Type Synthesis of Parallel Mechanisms With a Constant Jacobian Matrix

Abstract

Jacobian matrix plays a key role in the analysis, design, and control of robots. For example, it can be used for the performance analysis and evaluation of parallel mechanisms (PMs). However, the Jacobian matrix of a PM generally varies with the poses of the moving platform in the workspace. This leads to a nonconstant performance index of the PM. PMs with a constant Jacobian matrix have simple kinematics and are easy to design and control. This paper proposes a method for obtaining PMs with a constant Jacobian matrix. First, the criteria for detecting invariance of a Jacobian matrix are obtained based on the screw theory.
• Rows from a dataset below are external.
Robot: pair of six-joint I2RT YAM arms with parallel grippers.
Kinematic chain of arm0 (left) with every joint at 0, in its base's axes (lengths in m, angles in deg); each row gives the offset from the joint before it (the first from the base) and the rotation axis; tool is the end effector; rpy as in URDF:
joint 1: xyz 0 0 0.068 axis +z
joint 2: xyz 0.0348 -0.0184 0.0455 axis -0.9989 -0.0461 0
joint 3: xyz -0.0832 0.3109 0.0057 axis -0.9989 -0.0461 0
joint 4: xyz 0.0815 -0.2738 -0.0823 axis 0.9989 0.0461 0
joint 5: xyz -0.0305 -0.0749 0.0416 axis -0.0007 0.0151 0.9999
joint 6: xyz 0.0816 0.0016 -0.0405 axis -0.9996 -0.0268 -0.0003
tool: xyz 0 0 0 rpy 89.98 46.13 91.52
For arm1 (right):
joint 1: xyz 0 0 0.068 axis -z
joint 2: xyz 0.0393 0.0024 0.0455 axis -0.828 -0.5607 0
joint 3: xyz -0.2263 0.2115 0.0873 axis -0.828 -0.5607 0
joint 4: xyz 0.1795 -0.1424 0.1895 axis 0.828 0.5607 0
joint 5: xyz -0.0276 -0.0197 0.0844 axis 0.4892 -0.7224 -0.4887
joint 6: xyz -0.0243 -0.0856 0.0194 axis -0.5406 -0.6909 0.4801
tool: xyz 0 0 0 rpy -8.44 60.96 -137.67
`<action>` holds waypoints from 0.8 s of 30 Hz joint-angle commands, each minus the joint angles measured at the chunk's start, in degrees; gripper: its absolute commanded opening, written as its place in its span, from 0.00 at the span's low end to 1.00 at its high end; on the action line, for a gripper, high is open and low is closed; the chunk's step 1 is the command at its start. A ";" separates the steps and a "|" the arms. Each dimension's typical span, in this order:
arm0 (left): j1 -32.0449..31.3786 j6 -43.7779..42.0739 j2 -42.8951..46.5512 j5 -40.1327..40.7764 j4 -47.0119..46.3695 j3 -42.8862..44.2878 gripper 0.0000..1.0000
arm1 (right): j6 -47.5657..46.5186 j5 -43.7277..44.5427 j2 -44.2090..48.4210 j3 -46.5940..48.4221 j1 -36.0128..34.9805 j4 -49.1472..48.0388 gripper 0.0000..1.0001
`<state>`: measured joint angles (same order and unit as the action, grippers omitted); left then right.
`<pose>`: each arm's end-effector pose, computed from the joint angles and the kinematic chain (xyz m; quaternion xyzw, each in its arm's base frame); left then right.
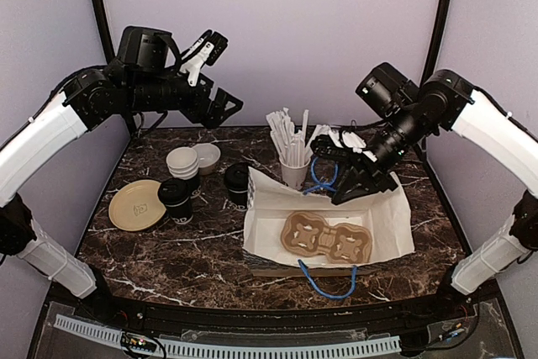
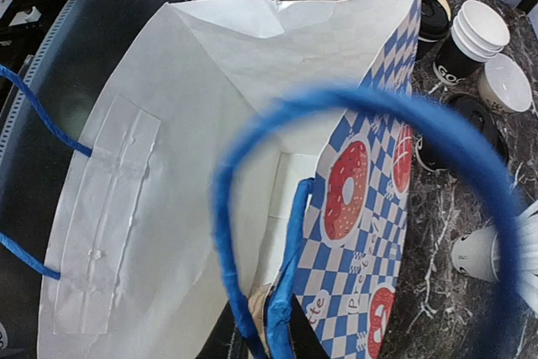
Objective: Pack the takeout coffee
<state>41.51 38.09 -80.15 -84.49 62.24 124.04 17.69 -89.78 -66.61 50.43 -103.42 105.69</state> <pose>0.2670 -0.2660 0.5104 0.3360 0.7327 -0.1691 0.5671 0.1776 0.2601 0.4218 -0.7100 0.6020 0.2854 0.2281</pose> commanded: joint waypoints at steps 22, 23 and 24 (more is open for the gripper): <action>1.65 -0.57 -5.82 -1.09 -2.49 3.15 0.97 | 4.21 7.69 2.05 -3.04 -13.38 2.46 0.48; 1.71 -0.61 -6.04 -1.14 -2.38 3.13 0.97 | 4.33 8.78 2.31 -2.74 -13.38 2.16 0.47; 1.67 -0.63 -6.11 -1.19 -1.97 3.16 0.97 | 4.47 10.26 2.50 -2.32 -13.22 1.90 0.46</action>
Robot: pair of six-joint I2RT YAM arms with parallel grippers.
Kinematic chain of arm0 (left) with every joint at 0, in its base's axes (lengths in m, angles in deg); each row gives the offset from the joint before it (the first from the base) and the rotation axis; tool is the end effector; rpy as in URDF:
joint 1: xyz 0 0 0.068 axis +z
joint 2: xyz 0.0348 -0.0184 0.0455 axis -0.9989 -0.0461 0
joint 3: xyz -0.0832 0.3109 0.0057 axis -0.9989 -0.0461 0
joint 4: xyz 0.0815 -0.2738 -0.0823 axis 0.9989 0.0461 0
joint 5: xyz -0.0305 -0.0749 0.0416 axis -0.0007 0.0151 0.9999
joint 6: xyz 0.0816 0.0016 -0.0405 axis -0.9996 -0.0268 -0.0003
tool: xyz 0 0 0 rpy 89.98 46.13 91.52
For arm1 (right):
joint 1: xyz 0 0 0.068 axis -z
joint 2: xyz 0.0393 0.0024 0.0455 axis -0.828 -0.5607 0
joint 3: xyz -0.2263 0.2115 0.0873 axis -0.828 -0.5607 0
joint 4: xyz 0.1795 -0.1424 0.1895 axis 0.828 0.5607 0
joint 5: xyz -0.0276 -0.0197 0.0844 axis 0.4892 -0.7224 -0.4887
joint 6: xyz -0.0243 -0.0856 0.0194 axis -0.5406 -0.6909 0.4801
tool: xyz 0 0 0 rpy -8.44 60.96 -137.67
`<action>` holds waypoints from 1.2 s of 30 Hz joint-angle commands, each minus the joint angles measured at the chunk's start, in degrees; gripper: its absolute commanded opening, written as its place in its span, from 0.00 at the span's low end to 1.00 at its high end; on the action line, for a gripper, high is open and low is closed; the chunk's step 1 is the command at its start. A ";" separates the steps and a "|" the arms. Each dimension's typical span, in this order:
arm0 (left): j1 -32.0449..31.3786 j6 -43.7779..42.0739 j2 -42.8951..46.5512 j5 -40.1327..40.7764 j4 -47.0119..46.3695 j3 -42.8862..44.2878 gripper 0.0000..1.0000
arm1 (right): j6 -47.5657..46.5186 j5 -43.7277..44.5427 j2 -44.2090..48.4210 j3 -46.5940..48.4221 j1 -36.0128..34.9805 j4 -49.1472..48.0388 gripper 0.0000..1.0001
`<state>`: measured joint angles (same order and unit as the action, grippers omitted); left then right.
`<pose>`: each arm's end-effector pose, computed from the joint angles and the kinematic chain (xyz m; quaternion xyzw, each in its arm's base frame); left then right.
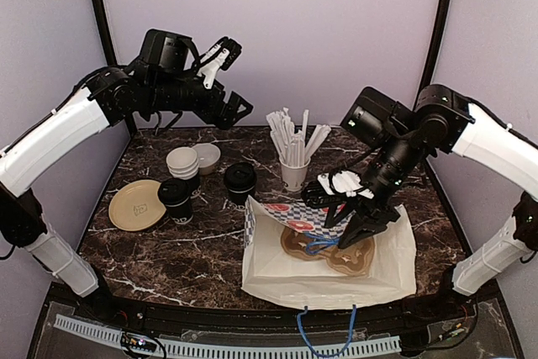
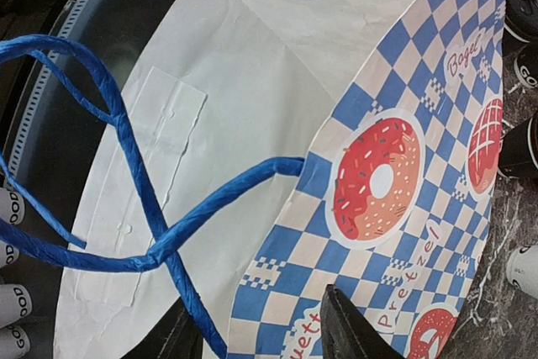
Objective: Pack the takeout coffee
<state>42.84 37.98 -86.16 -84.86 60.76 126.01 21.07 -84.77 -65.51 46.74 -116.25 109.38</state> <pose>0.3008 -0.2877 0.4888 0.3361 0.7470 -0.1581 0.5514 0.1141 0.2783 0.3989 -0.7597 0.5743 0.2687 0.1443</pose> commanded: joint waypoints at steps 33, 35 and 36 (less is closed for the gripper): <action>1.22 -0.22 2.18 1.39 6.18 -4.00 0.99 | 1.86 9.95 -4.56 3.42 1.19 -6.08 0.00; 1.19 -0.16 2.37 1.40 5.83 -4.38 0.99 | 1.92 10.96 -4.30 1.93 1.21 -6.87 0.00; 1.23 -0.22 2.42 1.45 5.61 -4.48 0.99 | 2.05 11.00 -4.09 1.65 1.22 -7.23 0.00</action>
<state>43.76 37.87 -85.96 -83.44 67.75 122.67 23.52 -77.71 -69.25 51.09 -115.29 102.41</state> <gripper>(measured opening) 0.988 0.004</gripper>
An approach to the synthesis of PMs with a constant Jacobian matrix is then proposed. Using this approach, PMs with a constant Jacobian matrix are synthesized in two steps: the limb design and the combination of the limbs. Several PMs with a constant Jacobian matrix are obtained. In addition to the translational parallel mechanisms (TPMs) with a constant Jacobian matrix in the literature, the mixed-motion PMs whose moving platform can both translate and rotate with a constant Jacobian matrix are newly identified. The input/output velocity analysis of several PMs is presented to verify that Jacobian matrix of these PMs is constant.